Problem
Your reply must be the number of lines in the entries that hold the word "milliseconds", and nothing else.

##### Data to process #####

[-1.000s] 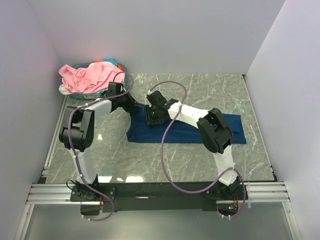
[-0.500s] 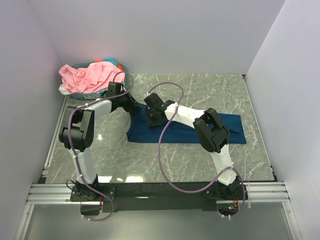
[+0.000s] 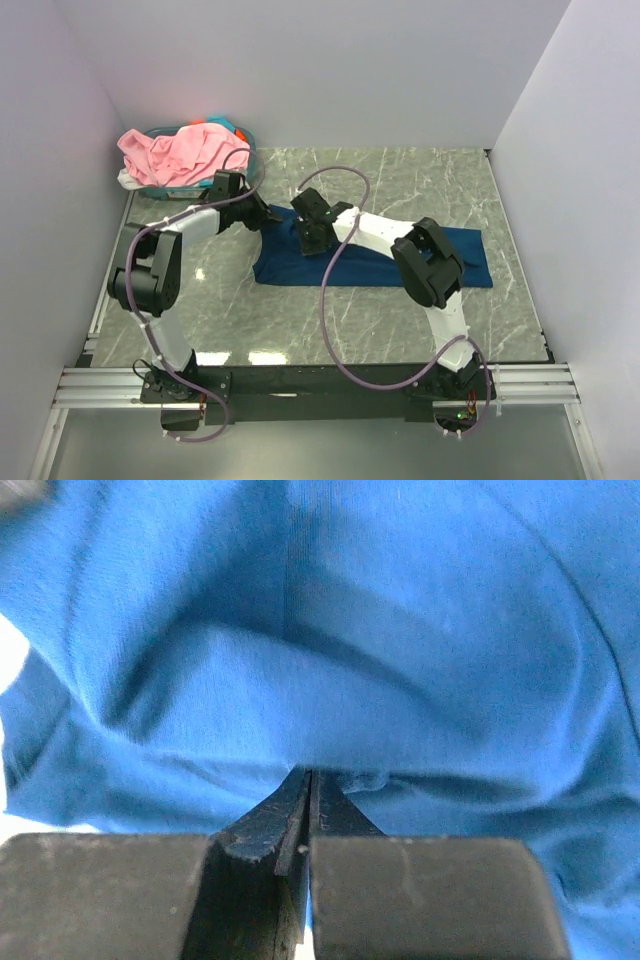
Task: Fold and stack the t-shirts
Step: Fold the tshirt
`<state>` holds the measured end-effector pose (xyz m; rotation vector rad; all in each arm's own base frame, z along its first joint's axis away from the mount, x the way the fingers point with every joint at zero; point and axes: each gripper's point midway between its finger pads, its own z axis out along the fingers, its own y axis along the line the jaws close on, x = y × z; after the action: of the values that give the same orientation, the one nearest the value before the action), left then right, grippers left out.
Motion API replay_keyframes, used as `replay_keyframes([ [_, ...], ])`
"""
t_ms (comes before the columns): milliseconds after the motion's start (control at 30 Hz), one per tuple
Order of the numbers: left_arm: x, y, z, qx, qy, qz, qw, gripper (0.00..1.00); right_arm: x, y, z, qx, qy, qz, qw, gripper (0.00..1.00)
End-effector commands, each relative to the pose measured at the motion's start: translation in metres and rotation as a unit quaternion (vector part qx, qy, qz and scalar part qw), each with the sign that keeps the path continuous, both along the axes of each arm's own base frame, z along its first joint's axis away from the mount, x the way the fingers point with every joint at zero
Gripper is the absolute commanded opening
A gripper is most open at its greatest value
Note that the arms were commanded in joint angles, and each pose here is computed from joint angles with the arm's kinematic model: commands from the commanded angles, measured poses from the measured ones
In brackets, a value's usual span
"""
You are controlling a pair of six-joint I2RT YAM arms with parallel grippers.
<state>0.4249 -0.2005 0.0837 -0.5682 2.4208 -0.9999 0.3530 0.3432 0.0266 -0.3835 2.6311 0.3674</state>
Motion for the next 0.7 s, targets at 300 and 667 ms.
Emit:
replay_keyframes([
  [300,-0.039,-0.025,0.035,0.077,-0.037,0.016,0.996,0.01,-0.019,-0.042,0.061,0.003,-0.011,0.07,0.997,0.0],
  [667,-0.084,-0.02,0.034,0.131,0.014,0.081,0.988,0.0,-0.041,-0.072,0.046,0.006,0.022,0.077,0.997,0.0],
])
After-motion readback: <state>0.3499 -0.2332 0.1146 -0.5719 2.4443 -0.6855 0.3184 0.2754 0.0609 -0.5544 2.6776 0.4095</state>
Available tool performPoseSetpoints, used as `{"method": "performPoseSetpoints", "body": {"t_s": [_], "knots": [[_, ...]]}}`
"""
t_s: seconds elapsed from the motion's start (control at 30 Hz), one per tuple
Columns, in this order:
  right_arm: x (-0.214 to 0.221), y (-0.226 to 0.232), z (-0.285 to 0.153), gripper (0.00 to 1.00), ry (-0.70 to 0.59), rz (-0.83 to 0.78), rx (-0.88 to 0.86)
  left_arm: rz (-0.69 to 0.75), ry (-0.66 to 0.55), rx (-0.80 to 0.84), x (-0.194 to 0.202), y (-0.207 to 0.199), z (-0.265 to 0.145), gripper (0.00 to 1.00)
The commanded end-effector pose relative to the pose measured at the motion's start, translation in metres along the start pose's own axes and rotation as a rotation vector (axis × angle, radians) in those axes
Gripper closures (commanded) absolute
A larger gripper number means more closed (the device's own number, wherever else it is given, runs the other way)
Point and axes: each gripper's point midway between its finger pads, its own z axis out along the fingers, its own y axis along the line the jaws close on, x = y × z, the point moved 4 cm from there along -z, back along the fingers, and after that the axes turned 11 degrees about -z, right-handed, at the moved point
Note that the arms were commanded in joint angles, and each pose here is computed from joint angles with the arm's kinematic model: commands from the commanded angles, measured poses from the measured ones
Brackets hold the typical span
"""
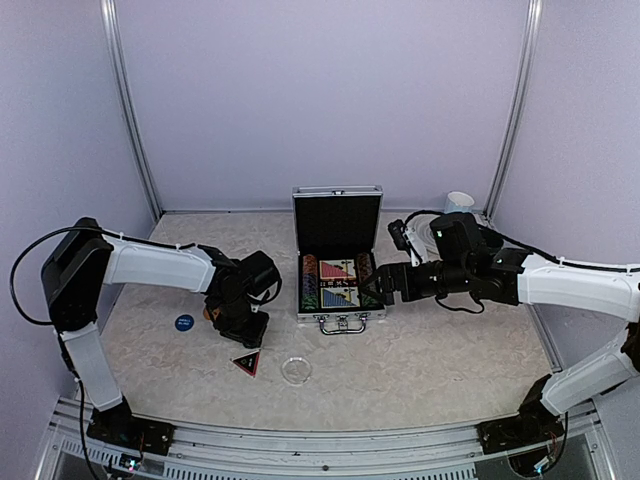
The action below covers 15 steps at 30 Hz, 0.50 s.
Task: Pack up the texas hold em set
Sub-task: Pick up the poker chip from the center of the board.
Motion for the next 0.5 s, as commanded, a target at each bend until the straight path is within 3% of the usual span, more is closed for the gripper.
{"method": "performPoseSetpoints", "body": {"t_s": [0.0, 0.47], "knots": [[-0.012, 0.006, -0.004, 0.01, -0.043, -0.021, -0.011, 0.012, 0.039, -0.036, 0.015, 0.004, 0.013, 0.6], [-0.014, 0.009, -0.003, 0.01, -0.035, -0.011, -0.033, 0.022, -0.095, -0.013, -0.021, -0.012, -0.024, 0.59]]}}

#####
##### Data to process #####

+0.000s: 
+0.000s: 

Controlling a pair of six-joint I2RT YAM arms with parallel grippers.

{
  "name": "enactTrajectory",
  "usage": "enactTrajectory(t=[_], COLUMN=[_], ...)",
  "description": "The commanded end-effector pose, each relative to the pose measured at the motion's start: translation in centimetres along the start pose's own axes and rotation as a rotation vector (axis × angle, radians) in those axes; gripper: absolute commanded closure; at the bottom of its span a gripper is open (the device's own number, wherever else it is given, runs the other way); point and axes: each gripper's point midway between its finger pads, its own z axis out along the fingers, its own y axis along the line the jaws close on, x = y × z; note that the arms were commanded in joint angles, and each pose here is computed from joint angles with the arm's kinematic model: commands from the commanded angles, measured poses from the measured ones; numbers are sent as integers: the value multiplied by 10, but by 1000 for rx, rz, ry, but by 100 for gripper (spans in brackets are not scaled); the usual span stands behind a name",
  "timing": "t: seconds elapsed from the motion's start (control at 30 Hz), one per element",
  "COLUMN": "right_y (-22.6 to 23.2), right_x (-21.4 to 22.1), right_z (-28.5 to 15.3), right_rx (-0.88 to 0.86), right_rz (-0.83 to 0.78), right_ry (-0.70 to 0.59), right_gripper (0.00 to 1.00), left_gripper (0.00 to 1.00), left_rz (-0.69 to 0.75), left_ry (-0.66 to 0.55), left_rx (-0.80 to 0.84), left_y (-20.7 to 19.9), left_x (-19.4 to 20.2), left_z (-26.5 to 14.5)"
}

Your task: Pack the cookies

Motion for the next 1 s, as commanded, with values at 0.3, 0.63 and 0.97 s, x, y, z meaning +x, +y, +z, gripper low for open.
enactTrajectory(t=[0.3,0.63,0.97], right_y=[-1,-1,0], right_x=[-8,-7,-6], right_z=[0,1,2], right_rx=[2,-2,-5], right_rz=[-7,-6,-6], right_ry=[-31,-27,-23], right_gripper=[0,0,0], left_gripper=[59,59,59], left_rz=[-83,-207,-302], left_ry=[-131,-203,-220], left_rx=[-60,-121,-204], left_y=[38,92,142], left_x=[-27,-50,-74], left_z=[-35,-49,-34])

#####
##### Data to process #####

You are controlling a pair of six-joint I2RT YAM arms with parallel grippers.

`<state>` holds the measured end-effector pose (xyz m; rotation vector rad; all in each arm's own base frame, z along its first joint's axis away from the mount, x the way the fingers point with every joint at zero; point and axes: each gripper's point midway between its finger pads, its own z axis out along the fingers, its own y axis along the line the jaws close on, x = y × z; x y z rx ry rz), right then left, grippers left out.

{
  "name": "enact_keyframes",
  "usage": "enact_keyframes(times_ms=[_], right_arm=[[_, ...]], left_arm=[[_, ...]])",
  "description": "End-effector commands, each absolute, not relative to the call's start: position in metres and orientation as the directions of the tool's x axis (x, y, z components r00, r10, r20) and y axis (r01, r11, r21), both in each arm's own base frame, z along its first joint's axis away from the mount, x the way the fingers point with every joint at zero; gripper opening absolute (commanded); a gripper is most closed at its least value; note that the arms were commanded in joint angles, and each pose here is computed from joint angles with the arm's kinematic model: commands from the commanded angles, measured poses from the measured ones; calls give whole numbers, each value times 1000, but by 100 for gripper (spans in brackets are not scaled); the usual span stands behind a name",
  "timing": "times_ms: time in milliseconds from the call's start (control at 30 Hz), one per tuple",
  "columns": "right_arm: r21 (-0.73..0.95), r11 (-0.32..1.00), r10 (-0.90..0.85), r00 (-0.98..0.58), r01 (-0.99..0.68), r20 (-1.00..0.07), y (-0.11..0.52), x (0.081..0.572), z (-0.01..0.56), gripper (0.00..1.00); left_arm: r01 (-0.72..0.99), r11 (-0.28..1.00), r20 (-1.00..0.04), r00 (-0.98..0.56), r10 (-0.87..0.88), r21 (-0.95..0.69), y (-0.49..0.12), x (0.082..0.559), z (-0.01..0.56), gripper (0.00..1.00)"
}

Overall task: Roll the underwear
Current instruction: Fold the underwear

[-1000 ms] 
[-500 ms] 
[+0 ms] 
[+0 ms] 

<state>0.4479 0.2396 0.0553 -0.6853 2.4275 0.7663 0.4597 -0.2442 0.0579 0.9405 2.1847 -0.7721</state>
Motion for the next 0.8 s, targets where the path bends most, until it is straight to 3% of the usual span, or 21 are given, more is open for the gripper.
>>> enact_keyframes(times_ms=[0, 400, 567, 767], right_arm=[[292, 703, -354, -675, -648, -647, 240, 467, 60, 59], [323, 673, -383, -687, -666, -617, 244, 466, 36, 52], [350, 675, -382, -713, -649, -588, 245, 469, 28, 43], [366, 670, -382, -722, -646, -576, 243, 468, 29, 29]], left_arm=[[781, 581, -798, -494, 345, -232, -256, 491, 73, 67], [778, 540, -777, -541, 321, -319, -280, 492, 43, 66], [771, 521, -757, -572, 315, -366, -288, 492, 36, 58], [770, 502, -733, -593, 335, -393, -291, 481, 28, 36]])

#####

Exercise solution
2